» WHAT IS BEING ASKED: In the data below, the copy begins at the line containing "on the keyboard" and runs through the last line; repeat those lines exactly, minus the pictures.
────
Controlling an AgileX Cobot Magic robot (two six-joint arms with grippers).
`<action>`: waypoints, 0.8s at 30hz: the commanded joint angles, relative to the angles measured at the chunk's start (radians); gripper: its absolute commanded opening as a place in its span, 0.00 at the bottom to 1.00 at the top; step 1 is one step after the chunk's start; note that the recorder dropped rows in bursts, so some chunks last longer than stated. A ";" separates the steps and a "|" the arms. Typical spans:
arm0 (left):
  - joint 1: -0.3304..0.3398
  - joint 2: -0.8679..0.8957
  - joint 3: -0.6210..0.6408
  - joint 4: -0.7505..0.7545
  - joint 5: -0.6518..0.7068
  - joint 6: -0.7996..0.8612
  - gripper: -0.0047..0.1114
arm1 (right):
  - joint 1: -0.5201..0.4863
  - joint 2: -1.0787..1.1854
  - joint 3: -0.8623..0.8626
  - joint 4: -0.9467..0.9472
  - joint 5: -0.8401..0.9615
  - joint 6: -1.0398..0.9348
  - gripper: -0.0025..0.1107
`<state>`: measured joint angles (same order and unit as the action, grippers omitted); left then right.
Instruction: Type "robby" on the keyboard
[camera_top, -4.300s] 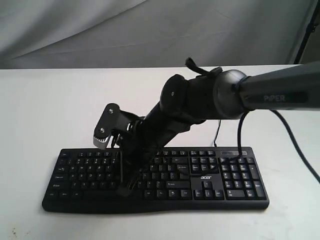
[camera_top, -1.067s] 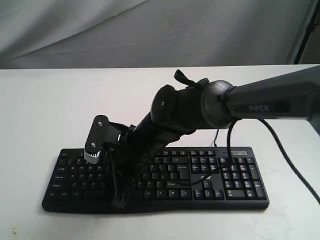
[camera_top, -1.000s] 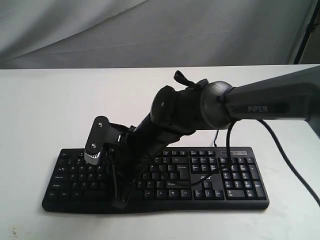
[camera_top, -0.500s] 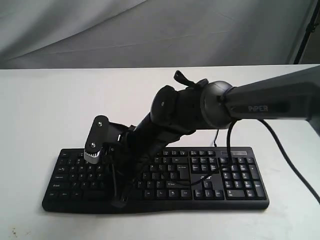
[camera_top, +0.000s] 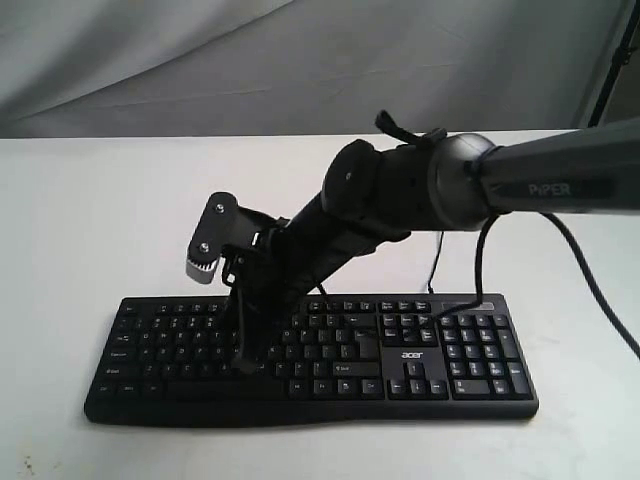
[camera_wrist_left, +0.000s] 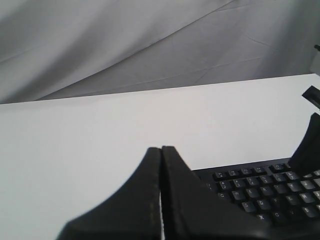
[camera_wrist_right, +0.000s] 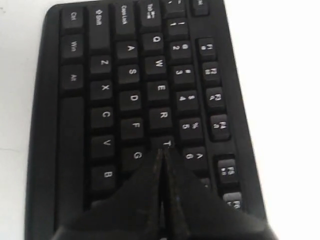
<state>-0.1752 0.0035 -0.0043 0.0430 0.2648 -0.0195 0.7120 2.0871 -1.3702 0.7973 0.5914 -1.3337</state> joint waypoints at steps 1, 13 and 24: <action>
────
» OUTPUT FOR THIS EXERCISE:
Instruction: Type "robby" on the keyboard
[camera_top, -4.300s] 
[camera_top, -1.067s] 
[camera_top, -1.000s] 
[camera_top, -0.500s] 
[camera_top, +0.000s] 
[camera_wrist_left, +0.000s] 
[camera_wrist_right, +0.000s] 
<state>-0.1752 0.0035 -0.0043 0.0430 0.2648 -0.0195 0.7120 2.0871 -1.3702 0.7973 0.5914 -1.3337</state> joint waypoints at steps 1, 13 and 24: <action>

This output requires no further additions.